Other special interests give gifts; they want to build “working relationships” too. There is a big problem with this practice. The problem is that those bearing gifts – or campaign contributions – get to have “working relationships” with lawmakers while those who can’t afford to do so often lose out. It’s easy to imagine tobacco giant Philip Morris giving lawmakers tickets to the upcoming US Open in order to develop “working relationships,” but it’s much harder to imagine the League of Women Voters springing for tickets to the World Series.

When objections are raised to this practice, some lawmakers defend themselves by pointing out that gift giving is a common practice in the business world. Businesspeople, after all, regularly take potential clients out to dinner, or offer them corporate box seats at sporting events.

But government is different. Legislation is not for sale. Government is more like the court system. Policymakers, like judges, are supposed to listen to different sides in a policy dispute and then make a decision to change a law based on who makes the best case. And lawmakers’ ability to change the law is what makes its ethical situation totally different from the business world.

In the legal system it is considered unethical for a judge to accept gifts from lawyers who are arguing a case. It is unethical for the lawyers to give the members of the jury tickets to major sporting events.

It should be the same for the lawmakers. When they accept freebies from lobbyists, they are allowing those with the resources – money, sports tickets, and other goodies – to build “working relationships” that other groups simply cannot offer.
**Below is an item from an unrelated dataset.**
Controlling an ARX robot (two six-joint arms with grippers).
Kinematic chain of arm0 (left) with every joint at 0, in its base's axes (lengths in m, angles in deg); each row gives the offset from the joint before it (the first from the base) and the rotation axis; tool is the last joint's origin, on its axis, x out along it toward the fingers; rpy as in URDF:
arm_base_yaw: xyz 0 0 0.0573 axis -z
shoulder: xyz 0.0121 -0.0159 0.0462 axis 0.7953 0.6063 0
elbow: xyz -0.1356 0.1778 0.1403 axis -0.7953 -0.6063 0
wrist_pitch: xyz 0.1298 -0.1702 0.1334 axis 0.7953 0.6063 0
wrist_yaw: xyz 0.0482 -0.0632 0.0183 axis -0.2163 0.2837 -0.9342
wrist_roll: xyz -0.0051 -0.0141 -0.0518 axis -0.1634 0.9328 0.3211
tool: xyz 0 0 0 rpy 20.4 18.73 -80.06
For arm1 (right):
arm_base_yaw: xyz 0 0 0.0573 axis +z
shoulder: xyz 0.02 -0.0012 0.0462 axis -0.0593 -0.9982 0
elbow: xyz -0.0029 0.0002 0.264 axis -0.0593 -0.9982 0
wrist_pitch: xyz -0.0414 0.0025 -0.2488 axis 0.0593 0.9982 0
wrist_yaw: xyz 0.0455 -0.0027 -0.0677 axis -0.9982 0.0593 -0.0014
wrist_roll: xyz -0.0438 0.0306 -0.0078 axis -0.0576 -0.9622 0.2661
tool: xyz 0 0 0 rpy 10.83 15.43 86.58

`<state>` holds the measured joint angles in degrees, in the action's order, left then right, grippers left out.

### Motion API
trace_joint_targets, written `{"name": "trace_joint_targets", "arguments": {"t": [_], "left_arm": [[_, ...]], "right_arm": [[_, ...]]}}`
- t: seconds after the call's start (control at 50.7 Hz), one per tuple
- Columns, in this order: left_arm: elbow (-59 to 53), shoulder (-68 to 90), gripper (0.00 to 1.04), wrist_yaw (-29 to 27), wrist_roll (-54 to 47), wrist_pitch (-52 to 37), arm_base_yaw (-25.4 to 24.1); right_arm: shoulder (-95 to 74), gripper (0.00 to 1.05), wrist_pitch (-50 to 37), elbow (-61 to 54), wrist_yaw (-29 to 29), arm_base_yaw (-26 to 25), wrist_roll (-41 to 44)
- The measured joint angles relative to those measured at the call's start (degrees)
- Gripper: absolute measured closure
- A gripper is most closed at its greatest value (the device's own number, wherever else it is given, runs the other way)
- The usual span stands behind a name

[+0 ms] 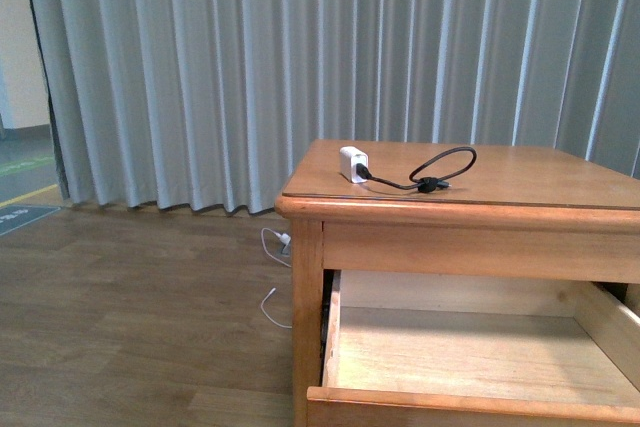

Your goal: Put charger into drawer

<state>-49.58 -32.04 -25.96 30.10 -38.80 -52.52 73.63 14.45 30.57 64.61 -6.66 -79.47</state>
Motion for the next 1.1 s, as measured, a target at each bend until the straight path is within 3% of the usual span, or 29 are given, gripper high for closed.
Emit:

It’s like the judge accepting a trip to a posh vacation spot from the wealthy lawyer – it is unethical and should be for those in New York State government.
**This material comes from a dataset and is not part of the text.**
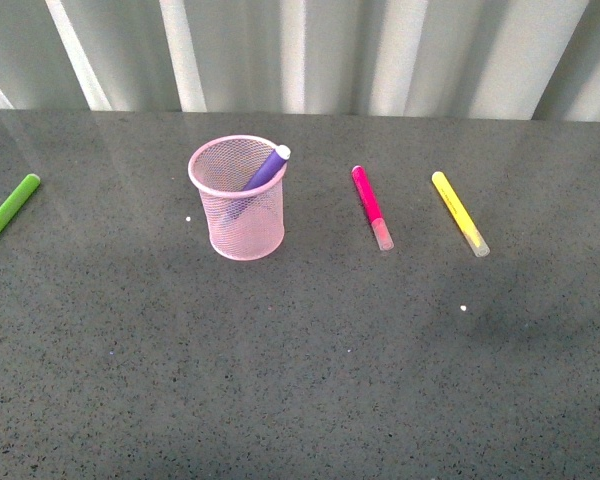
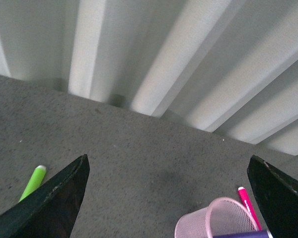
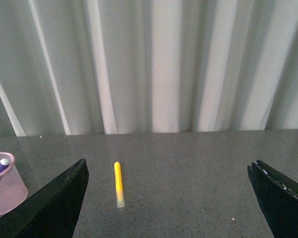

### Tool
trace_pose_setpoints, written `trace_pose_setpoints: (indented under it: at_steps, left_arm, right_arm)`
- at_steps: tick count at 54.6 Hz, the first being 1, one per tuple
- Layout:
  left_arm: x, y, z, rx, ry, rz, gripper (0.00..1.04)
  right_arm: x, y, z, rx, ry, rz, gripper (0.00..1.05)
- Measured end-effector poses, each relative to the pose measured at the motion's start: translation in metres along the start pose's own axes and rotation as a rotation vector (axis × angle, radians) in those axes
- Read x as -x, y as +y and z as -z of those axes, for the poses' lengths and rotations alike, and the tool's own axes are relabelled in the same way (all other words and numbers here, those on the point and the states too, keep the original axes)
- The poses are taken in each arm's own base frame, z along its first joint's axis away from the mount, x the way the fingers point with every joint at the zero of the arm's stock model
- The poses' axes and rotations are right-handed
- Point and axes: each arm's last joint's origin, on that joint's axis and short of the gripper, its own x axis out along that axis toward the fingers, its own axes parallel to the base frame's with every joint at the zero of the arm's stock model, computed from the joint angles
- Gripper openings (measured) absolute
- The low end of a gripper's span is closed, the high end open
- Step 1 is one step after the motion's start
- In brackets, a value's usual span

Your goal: Insert purple and pink pens into pink cup

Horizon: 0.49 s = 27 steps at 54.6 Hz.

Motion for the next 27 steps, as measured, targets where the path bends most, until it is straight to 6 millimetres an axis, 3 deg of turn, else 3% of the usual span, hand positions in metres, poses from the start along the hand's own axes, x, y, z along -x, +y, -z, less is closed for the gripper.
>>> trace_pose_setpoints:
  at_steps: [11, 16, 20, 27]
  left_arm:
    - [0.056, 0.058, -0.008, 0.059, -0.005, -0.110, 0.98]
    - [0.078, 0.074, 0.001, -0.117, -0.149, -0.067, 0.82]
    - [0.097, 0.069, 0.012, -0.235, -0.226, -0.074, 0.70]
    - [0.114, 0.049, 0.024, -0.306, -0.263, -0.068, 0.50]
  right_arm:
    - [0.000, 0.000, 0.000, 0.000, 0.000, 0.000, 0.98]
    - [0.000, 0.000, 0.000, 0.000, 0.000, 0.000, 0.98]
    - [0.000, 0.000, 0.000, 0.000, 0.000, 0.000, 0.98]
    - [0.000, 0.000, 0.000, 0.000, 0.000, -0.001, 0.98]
The Lobbying Commission is also currently investigating a pharmaceutical company’s activities during the Republican National Convention. The investigation uncovered new creative ways that lawmakers accept gifts. The pharmaceutical company hosted an expensive luncheon in which Governor Pataki’s wife was honored. At the luncheon, instead of using their own money to attend, lawmakers paid the pharmaceutical company using campaign contributions.

Under New York State law, lawmakers are allowed to spend their campaign contributions for virtually anything that’s related to a campaign, the holding of a public office or party position. In the case of the Pataki luncheon, lawmakers could argue that they were attending in their official capacity as public officials.

So in New York a lawmaker can pay for a big event out of their campaign account and then later on hold a campaign fundraiser for that money to be paid back!

Albany has a whopper of an ethical blind spot when it comes to gifts. Far too many lawmakers view gifts from lobbyists as a perk of the job – one that they are entitled to.

Gift giving is one entitlement program that should be abolished.